The story of today’s Israel is wider than that of Netanyahu, but most in India are unaware of that width. Not many know that American as well as Israeli Jews are among the sharpest critics of Israel’s occupation of Palestinian territories. Or that Israel’s oldest newspaper, Haaretz, is relentless in its exposure of Arab hardships in Israel and in the “Palestinian territory”, where Israeli settlements have taken over the highest and best lands, in the process almost halving the Palestinian area.
A recent Haaretz issue underlines the inhumanity, illegality and difficulty in the Israeli attempt to convert Jerusalem, the eastern half of which was captured by Israel in 1967, into a homogeneous Jewish city. Despite new (and internationally unlawful) Jewish settlements in East Jerusalem and the decay of the city’s Arab sectors, nearly 30 per cent in Jerusalem are Arabs, who, however, are not permitted to vote for the Knesset (the Israeli parliament), unlike Arabs in other parts of Israel, who vote.
Given such realities, the notion of a heaven-made Israeli-Indian alliance sticks in one’s throat. A down-to-earth partnership between Indian and Israeli citizens loyal to human dignity would be better, if also more courageous.
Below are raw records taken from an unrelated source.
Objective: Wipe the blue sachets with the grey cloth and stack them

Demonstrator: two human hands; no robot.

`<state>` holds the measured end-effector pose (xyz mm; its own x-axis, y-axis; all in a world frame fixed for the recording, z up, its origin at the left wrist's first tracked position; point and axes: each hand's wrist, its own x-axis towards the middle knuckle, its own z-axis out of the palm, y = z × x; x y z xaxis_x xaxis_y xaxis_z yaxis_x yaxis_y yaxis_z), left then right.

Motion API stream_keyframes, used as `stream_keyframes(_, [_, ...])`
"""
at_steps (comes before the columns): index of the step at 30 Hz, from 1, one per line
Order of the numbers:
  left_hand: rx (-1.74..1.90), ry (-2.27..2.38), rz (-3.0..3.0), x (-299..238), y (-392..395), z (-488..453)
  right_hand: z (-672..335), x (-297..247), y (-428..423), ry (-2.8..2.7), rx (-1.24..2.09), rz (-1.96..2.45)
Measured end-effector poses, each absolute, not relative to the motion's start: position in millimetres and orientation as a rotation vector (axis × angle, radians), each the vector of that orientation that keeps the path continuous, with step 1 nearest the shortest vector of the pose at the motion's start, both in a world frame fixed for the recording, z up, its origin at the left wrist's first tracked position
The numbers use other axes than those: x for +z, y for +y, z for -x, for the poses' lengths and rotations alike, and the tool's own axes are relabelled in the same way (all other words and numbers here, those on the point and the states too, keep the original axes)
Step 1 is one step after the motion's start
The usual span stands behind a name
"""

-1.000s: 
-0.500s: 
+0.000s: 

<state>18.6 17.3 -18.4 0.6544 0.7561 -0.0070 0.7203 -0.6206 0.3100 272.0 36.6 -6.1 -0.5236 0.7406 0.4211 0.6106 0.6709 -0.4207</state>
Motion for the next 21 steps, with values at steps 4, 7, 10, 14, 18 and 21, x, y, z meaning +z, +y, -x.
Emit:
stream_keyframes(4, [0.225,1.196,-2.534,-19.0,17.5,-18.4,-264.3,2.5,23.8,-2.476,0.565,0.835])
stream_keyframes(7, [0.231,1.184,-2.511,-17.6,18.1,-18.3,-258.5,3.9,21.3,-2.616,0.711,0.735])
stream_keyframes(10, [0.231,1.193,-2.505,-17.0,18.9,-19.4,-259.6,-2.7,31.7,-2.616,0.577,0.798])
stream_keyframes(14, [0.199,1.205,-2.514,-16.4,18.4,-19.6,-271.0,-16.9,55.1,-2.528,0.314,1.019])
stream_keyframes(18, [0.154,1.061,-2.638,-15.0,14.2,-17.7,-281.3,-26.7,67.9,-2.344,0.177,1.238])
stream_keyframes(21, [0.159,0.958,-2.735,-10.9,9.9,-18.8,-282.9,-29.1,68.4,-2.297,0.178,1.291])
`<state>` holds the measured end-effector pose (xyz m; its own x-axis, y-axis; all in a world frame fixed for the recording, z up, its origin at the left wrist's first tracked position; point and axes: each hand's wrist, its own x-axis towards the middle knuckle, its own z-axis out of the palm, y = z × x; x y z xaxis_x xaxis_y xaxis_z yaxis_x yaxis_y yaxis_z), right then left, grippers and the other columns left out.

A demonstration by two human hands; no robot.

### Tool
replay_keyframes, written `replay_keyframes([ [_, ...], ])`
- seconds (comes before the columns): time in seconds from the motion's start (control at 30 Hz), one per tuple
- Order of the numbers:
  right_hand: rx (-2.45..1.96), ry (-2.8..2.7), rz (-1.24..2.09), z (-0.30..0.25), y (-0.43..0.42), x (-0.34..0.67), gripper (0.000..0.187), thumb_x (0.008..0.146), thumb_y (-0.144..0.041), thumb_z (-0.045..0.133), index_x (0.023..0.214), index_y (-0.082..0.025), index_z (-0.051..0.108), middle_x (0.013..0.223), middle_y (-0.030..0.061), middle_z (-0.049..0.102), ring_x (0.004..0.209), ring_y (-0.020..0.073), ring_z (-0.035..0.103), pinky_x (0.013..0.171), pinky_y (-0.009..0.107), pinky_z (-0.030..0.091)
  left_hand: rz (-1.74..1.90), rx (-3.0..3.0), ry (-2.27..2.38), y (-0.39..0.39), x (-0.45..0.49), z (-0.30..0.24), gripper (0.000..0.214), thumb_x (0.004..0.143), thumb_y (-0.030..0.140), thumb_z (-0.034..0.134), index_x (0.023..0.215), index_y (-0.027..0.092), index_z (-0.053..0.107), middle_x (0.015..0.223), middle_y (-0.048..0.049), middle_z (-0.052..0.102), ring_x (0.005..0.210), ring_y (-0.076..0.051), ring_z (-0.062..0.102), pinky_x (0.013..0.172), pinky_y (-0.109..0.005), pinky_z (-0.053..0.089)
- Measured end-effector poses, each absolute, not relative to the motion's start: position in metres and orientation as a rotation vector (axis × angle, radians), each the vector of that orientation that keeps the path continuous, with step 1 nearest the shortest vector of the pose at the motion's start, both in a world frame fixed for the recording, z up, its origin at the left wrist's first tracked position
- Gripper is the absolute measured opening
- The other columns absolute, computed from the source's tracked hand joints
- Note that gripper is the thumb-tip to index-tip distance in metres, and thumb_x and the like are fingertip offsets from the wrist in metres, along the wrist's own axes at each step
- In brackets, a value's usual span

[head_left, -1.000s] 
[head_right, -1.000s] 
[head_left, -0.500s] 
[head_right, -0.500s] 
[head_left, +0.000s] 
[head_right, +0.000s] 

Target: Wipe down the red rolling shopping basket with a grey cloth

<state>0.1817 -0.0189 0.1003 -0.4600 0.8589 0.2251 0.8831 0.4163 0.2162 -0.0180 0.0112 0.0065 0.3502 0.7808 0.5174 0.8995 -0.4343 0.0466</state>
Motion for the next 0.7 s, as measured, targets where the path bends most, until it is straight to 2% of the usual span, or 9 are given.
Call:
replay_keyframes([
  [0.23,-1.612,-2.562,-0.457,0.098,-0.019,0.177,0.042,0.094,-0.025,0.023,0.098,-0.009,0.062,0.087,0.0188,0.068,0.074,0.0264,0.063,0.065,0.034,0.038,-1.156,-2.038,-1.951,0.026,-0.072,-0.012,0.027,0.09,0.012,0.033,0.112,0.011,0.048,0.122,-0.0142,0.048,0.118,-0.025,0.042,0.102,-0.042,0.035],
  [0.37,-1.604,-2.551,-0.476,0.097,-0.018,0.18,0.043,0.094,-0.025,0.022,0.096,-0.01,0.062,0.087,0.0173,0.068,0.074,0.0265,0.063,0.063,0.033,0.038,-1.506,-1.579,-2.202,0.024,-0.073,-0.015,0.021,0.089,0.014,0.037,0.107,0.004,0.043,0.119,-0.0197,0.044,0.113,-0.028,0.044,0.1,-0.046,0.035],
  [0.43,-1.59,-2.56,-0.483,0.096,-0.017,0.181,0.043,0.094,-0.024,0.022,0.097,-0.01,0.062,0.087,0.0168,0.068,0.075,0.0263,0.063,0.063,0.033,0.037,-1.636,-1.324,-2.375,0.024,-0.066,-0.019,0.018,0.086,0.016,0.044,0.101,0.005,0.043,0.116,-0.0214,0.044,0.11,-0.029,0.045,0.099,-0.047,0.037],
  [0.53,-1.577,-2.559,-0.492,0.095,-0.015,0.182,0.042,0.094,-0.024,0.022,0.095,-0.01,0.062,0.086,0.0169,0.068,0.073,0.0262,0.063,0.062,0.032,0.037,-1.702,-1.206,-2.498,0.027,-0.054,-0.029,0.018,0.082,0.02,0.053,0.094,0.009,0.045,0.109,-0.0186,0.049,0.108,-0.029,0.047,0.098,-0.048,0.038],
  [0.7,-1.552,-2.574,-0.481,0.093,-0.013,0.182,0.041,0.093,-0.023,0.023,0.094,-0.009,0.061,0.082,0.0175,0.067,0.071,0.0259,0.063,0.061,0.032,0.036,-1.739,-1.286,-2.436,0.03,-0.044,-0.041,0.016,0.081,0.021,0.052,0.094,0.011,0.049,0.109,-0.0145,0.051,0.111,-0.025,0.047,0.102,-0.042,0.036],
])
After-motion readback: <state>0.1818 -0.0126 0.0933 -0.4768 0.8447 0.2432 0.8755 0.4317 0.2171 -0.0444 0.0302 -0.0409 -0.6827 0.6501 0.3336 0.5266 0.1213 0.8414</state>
And one asks if drones and other purchases would require India’s silence on the question of Israel’s treatment of Israeli and Palestinian Arabs.
Even Prime Minister Narendra Modi, who signed numerous MoUs in Israel and was the first Indian leader to give Palestine a miss while visiting the area, refrained from saying that India would recognise Jerusalem as an exclusively Israeli or Jewish city, or that India’s embassy in Israel would be shifted to Jerusalem, for centuries sacred to Jews, Christians and Muslims. The world is not yet so “pragmatic” as to produce a musical of an Israeli-Indian romance where a screen of roses and an anti-terrorist wall combine to hide the realities of occupation, suppression and misery.
Tragically, terrorism is part of the real world that Jews and Arabs inhabit in Israel, Palestine and the neighbourhood, as it is part of real worlds elsewhere. But it was not wholly absent in other freedom movements that we honour. Historians can point to periods in the 20th century when “terrorism” was a nice word in the vocabulary of Hindu nationalists in India and Jewish nationalists in Israel.
Disharmony among Palestinian leaders is also another unhelpful reality. Still, some Arabs and Jews work together to seek nonviolent solutions for the Palestine/Israel question, even if their impact is not as loud as we might like. The security that walls, drones and missiles provide for Israel from one tense day to the next cannot match the security that can come if its Arab neighbours choose to become Israel’s friends.
A pipe dream? Even if it is, I wish Prime Minister Modi had given expression to something like it while he was there. Even within India, what future is there if we conclude that bitterness between divided neighbours is an unalterable and permanent reality? Doesn’t every family find out that putting hurtful incidents to one side is the only way to go forward?
In any case, India becoming a major power will not excite the world unless India’s voice is raised in favour of reconciliation and justice, which are two sides of a single coin.
Utopian? Perhaps. On the other hand, what would you call an Indo-Israeli honeymoon on a magic carpet that floats above dispossessed and ordered-about Palestinians? To me that would be a disgraceful betrayal of those in whose laps we were raised. Even worse, it would be a slamming down of our consciences.
[The writer, a grandson of Mahatma Gandhi, is research professor at the Centre for South Asian and Middle Eastern Studies, University of Illinois at Urbana-Champaign.]